_Materials provided_:
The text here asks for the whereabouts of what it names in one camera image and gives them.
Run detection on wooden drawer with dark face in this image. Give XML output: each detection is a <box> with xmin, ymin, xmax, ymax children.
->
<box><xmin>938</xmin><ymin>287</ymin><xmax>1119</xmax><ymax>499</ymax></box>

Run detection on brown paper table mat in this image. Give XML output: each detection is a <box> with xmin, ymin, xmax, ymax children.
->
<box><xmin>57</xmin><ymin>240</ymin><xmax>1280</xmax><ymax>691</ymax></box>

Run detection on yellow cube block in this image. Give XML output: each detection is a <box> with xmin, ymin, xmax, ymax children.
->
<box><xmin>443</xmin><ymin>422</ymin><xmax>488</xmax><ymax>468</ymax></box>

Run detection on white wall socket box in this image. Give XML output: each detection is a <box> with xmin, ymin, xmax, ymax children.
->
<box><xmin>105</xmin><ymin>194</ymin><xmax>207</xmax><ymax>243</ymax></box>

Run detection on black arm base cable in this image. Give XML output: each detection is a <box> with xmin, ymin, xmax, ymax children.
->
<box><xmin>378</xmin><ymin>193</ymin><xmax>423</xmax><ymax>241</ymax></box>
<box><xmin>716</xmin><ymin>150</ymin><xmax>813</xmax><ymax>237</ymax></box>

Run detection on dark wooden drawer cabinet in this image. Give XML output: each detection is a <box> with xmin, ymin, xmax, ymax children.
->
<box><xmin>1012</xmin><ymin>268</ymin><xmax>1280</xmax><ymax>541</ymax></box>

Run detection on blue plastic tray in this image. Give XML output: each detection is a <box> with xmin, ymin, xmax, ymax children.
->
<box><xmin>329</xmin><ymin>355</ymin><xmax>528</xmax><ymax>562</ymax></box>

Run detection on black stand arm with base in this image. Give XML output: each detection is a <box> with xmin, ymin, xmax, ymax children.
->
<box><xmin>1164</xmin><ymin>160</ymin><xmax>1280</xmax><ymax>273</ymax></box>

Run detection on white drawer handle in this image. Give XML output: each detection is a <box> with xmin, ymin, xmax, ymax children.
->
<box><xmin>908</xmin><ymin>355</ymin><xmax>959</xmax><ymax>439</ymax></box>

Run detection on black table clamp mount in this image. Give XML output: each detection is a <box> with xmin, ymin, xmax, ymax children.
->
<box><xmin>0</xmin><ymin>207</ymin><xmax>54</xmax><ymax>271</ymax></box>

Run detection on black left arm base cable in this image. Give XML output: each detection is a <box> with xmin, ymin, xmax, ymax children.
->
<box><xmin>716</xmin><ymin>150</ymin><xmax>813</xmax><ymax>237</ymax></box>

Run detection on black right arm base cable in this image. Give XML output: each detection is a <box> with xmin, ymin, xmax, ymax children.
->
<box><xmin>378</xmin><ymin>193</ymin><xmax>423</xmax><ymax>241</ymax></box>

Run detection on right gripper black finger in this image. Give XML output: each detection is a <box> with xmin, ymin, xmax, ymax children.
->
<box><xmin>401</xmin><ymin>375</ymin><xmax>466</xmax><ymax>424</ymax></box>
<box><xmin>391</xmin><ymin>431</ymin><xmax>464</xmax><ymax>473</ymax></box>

* * *

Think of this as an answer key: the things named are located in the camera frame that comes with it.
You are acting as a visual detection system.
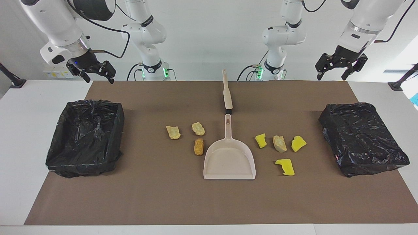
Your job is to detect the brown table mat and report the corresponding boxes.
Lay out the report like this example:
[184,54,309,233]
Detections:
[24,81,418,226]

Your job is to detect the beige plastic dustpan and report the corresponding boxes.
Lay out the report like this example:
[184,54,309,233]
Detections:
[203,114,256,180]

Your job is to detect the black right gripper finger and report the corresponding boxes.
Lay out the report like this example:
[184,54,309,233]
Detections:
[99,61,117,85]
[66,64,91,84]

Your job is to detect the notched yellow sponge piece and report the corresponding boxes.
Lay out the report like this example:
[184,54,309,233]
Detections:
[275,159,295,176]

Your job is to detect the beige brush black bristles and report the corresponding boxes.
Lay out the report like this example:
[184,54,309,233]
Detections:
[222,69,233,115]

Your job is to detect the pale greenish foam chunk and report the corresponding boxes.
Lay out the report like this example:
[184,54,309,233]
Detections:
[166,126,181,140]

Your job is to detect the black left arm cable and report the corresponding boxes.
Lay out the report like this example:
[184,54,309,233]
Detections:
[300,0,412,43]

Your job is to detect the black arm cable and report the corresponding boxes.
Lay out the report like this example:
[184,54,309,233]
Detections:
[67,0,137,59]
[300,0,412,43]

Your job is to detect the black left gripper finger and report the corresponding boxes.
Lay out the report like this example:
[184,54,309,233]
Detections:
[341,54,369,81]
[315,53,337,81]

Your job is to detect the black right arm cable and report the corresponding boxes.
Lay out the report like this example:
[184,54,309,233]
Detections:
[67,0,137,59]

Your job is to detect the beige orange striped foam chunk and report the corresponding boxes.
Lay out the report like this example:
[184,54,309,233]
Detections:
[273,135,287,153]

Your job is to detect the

_Assigned task_: Every line from the data above that contains "camera" must appear in the answer.

_Written solution_:
The text here asks for the whereabouts of what it names in one camera image and gives them.
Think of this as an answer key: the things named are located in the camera frame that comes with it.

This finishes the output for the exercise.